**About this exercise**
From the data, copy out every line in which the word "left" appears.

[Records from a dataset]
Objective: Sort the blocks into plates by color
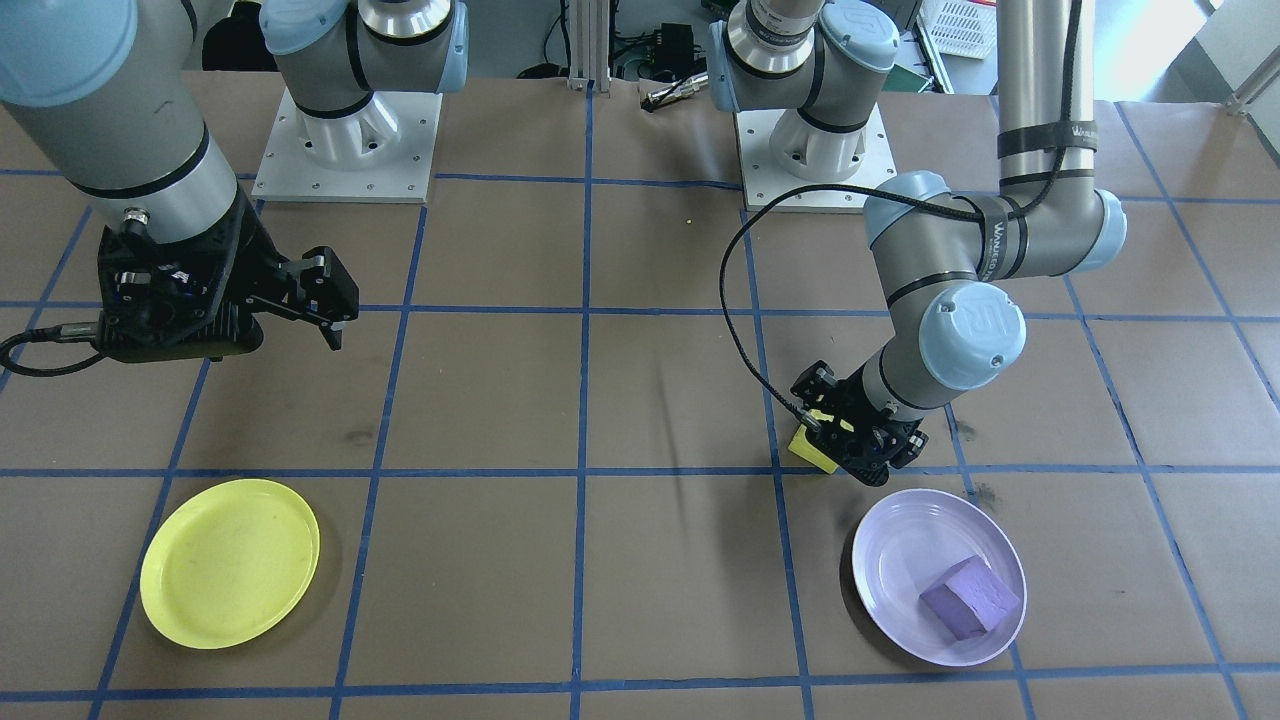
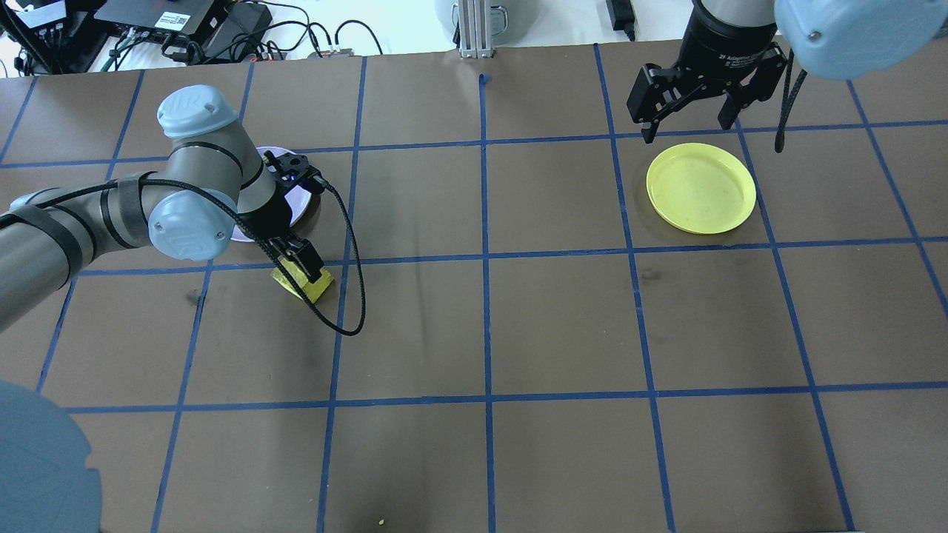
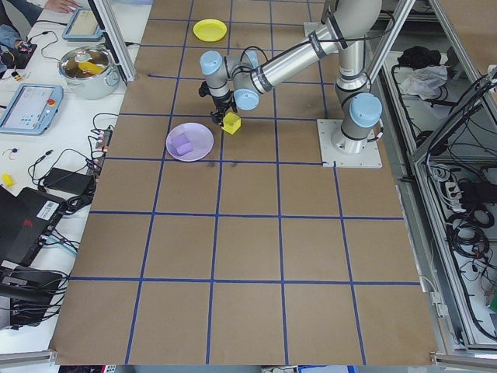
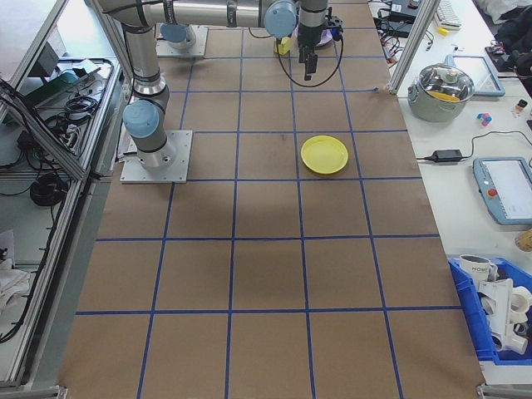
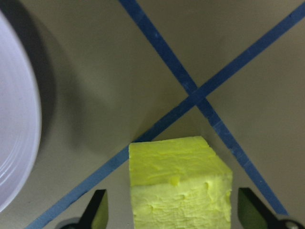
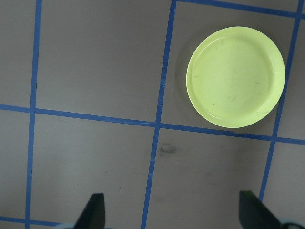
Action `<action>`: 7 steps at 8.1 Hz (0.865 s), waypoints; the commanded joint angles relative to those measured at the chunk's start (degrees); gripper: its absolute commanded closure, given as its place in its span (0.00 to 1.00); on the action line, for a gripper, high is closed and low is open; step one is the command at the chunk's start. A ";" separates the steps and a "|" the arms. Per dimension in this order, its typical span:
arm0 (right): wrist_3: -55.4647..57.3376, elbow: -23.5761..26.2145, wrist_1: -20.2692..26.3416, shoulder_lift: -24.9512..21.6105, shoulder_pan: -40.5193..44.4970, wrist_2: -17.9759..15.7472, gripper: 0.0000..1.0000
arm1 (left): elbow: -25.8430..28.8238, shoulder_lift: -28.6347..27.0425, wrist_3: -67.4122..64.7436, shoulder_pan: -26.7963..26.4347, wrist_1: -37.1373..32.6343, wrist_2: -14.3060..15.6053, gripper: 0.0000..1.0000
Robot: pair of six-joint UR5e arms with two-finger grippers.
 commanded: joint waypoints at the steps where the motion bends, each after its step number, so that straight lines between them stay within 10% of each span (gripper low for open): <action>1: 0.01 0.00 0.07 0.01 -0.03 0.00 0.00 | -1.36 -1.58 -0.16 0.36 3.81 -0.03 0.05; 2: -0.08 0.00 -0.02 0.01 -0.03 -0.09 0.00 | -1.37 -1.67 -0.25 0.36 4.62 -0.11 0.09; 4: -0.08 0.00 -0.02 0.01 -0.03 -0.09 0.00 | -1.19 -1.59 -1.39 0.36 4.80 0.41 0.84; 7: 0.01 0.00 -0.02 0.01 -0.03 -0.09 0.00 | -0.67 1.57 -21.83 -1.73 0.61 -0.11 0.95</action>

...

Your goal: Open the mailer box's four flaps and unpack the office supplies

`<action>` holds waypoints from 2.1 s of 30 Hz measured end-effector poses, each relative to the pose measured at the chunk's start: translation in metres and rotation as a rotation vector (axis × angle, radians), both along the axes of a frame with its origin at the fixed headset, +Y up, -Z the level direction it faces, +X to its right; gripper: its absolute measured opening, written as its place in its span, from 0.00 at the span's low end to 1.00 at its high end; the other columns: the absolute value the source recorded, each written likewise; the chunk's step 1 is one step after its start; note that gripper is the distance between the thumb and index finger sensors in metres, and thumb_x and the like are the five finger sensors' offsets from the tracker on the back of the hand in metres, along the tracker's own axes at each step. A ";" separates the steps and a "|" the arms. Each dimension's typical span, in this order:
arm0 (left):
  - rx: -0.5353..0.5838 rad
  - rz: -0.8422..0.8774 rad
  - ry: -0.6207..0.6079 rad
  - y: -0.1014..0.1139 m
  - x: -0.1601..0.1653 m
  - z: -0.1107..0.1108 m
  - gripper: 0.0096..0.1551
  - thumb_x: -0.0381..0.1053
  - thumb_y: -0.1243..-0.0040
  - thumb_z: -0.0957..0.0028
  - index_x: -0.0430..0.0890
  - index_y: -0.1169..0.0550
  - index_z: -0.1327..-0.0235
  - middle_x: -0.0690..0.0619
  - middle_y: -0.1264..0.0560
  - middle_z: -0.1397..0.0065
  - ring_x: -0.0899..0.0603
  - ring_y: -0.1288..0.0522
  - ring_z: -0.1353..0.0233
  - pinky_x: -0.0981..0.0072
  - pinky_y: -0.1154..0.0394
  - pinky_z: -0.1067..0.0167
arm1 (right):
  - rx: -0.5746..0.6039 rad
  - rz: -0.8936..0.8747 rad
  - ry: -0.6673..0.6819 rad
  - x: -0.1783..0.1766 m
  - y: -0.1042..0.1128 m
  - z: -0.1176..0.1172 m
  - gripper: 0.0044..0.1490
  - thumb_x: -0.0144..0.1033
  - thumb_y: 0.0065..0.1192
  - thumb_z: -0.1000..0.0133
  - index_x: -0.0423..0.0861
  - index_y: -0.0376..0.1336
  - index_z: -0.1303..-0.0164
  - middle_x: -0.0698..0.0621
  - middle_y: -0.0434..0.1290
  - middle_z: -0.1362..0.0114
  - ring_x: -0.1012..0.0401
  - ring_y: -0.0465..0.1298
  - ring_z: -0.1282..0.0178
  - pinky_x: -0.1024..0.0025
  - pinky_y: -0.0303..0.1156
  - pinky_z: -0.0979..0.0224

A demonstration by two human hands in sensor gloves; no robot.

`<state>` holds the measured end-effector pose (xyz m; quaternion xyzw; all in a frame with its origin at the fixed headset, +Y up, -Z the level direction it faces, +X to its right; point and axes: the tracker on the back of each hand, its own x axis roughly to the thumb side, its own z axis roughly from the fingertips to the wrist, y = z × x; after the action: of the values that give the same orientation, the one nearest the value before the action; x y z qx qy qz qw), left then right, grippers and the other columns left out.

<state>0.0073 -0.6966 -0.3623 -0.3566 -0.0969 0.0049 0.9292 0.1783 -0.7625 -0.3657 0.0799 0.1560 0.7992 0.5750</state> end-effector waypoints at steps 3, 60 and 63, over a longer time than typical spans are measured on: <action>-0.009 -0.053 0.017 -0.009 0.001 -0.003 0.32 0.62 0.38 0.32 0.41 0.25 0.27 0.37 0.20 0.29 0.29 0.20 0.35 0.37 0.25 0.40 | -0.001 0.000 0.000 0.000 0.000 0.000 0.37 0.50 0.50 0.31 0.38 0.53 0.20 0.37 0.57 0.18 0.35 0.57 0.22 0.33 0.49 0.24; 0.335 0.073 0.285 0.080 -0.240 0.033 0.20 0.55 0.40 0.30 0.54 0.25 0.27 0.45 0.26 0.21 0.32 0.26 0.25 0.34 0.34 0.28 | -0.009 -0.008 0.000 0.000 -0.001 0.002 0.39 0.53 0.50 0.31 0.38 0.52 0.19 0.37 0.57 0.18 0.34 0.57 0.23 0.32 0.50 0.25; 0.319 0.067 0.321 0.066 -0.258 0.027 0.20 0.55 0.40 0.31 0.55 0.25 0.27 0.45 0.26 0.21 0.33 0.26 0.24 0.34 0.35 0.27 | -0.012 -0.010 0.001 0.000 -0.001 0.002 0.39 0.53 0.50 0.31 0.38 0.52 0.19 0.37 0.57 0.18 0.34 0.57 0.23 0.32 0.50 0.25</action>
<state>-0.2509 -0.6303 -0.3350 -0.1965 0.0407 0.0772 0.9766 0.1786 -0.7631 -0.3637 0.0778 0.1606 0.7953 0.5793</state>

**Task response**
arm1 (left): elbow: -25.8430..28.8238, shoulder_lift: -28.6347..27.0425, wrist_3: -67.4122..64.7436, shoulder_pan: -26.7963..26.4347, wrist_1: -37.1373..32.6343, wrist_2: -14.3060..15.6053, gripper: 0.0000..1.0000
arm0 (left):
`<state>` holds the measured end-effector pose (xyz m; quaternion xyzw; all in a frame with its origin at the fixed headset, +Y up, -Z the level direction it faces, +X to its right; point and axes: the tracker on the back of each hand, its own x axis roughly to the thumb side, its own z axis roughly from the fingertips to the wrist, y = z × x; after the action: of the values that give the same orientation, the one nearest the value before the action; x y z qx qy qz qw), left then right, grippers and the other columns left out.

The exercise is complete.